Sand lance have a few interesting and rare characteristics. They alternate between schooling and foraging in the upper water column and extended periods of being almost completely buried in sand. For that, they rely on sand of a particular grain size and with very little organic content. It’s the kind of sand that defines large areas of the Stellwagen Bank.

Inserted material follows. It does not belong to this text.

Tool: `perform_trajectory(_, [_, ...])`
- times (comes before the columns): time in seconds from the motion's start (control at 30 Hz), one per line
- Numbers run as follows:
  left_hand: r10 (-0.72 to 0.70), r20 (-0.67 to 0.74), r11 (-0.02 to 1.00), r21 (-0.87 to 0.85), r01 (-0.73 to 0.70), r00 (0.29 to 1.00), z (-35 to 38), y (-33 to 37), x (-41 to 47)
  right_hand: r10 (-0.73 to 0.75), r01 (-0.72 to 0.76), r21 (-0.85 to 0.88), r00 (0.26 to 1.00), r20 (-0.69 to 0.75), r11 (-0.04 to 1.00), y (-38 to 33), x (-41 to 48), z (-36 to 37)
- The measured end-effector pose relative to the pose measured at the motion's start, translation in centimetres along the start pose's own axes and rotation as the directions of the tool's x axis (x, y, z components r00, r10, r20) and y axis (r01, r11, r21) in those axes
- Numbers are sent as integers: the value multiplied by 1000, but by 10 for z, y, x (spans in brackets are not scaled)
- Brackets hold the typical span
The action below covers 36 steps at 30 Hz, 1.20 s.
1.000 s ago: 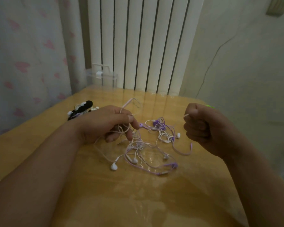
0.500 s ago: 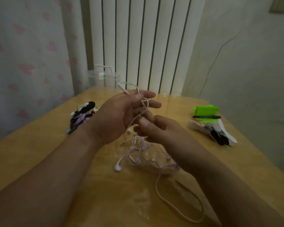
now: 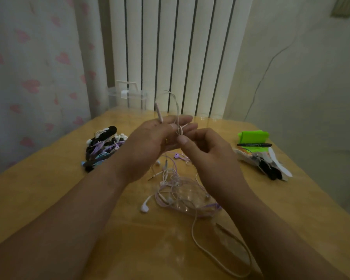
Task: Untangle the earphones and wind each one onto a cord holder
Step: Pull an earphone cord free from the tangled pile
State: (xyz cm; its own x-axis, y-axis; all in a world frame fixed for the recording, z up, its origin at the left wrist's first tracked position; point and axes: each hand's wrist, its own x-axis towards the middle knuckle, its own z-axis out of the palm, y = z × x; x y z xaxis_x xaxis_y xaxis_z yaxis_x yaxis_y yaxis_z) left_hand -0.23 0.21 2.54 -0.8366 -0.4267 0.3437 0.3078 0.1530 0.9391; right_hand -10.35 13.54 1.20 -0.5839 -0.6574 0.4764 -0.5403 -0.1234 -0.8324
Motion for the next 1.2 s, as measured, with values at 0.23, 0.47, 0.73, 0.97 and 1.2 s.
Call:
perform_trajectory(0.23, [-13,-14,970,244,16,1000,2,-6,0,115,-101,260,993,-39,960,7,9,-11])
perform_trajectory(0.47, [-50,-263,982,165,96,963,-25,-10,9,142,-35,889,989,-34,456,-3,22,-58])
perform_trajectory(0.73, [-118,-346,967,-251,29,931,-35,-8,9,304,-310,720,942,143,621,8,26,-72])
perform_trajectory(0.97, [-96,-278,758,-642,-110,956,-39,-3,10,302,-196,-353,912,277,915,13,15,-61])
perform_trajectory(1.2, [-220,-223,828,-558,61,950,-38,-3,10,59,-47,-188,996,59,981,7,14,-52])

Surprisingly little is known about the ecology and ecosystem importance of this sand lance species, although research on its European relatives (A. tobianus, A. marinus) is more advanced. In particular, experiments on early life stages of Northern sand lance have been lacking, save for some pioneering work on rearing methods of the related A. americanus (Smigielski et al. 1984). One question that was of particular interest to our lab involved the potential sensitivity of this fish species to carbon dioxide (CO2). That’s due to two other interesting and rare characteristics of sand lance. They spawn in late fall and winter in cold (and still cooling) waters, which is why their eggs and larvae develop extremely slow compared to other, more typical spring and summer spawning species. In addition, the species is found not in nearshore, but offshore coastal waters, where smaller seasonal and daily CO2 fluctuations more closely resemble oceanic conditions. Could sand lance offspring be particularly sensitive to higher levels of oceanic carbon dioxide predicted during the next 100 to 300 years as climate change effects intensify?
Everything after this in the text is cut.